__Instructions for the task__
Starting with the first line, output the data exactly through to the end.

__Dataset extract__
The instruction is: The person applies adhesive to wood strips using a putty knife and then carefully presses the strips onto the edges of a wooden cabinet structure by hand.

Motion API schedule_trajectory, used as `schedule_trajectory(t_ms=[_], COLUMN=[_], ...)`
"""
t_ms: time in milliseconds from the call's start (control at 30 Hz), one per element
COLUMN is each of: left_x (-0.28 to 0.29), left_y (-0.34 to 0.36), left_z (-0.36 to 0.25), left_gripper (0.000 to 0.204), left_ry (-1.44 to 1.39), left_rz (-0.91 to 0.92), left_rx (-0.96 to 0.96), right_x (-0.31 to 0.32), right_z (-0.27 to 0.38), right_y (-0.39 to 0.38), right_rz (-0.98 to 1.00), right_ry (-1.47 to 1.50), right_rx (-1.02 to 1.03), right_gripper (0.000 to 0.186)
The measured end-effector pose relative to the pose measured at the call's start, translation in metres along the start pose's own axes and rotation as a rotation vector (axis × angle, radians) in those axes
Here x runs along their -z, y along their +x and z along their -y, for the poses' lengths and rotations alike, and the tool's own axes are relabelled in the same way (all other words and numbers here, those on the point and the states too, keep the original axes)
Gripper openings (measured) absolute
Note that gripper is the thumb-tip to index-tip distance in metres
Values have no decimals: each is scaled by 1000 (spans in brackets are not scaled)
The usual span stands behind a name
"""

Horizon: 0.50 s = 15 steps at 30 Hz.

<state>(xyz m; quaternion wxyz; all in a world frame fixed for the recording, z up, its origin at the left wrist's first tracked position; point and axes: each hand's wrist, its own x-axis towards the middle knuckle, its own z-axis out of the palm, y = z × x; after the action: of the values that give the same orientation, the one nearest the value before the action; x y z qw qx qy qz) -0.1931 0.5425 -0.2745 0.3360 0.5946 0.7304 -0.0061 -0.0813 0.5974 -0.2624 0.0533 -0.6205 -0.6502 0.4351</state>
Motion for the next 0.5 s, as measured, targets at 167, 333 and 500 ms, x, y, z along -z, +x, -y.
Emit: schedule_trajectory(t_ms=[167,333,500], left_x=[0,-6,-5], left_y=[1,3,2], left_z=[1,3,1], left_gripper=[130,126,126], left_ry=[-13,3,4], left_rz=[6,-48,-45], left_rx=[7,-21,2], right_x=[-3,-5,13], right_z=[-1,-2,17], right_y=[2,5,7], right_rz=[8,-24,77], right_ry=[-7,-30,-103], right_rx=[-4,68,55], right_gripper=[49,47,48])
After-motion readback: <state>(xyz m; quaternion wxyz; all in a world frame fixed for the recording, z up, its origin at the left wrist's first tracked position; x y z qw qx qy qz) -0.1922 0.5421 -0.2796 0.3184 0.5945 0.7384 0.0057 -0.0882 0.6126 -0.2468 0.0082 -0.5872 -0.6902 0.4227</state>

__Solved problem__
The instruction is: The person applies adhesive to wood strips using a putty knife and then carefully presses the strips onto the edges of a wooden cabinet structure by hand.

Motion API schedule_trajectory, used as `schedule_trajectory(t_ms=[_], COLUMN=[_], ...)`
"""
t_ms: time in milliseconds from the call's start (control at 30 Hz), one per element
COLUMN is each of: left_x (-0.28 to 0.29), left_y (-0.34 to 0.36), left_z (-0.36 to 0.25), left_gripper (0.000 to 0.204), left_ry (-1.44 to 1.39), left_rz (-0.91 to 0.92), left_rx (-0.96 to 0.96), right_x (-0.31 to 0.32), right_z (-0.27 to 0.38), right_y (-0.39 to 0.38), right_rz (-0.98 to 1.00), right_ry (-1.47 to 1.50), right_rx (-1.02 to 1.03), right_gripper (0.000 to 0.186)
The measured end-effector pose relative to the pose measured at the call's start, translation in metres along the start pose's own axes and rotation as a rotation vector (axis × angle, radians) in those axes
Here x runs along their -z, y along their +x and z along their -y, for the poses' lengths and rotations alike, and the tool's own axes are relabelled in the same way (all other words and numbers here, those on the point and the states too, keep the original axes)
Gripper openings (measured) absolute
Note that gripper is the thumb-tip to index-tip distance in metres
Values have no decimals: each is scaled by 1000 (spans in brackets are not scaled)
The usual span stands behind a name
"""

Horizon: 0.50 s = 15 steps at 30 Hz.

<state>(xyz m; quaternion wxyz; all in a world frame fixed for the recording, z up, its origin at the left wrist's first tracked position; point and axes: each hand's wrist, its own x-axis towards the middle knuckle, its own z-axis out of the palm, y = z × x; after the action: of the values that give the same orientation, the one nearest the value before the action; x y z qw qx qy qz) -0.1931 0.5425 -0.2745 0.3360 0.5946 0.7304 -0.0061 -0.0813 0.5974 -0.2624 0.0533 -0.6205 -0.6502 0.4351</state>
Motion for the next 0.5 s, as measured, targets at 167, 333 and 500 ms, x, y, z along -z, +x, -y.
Emit: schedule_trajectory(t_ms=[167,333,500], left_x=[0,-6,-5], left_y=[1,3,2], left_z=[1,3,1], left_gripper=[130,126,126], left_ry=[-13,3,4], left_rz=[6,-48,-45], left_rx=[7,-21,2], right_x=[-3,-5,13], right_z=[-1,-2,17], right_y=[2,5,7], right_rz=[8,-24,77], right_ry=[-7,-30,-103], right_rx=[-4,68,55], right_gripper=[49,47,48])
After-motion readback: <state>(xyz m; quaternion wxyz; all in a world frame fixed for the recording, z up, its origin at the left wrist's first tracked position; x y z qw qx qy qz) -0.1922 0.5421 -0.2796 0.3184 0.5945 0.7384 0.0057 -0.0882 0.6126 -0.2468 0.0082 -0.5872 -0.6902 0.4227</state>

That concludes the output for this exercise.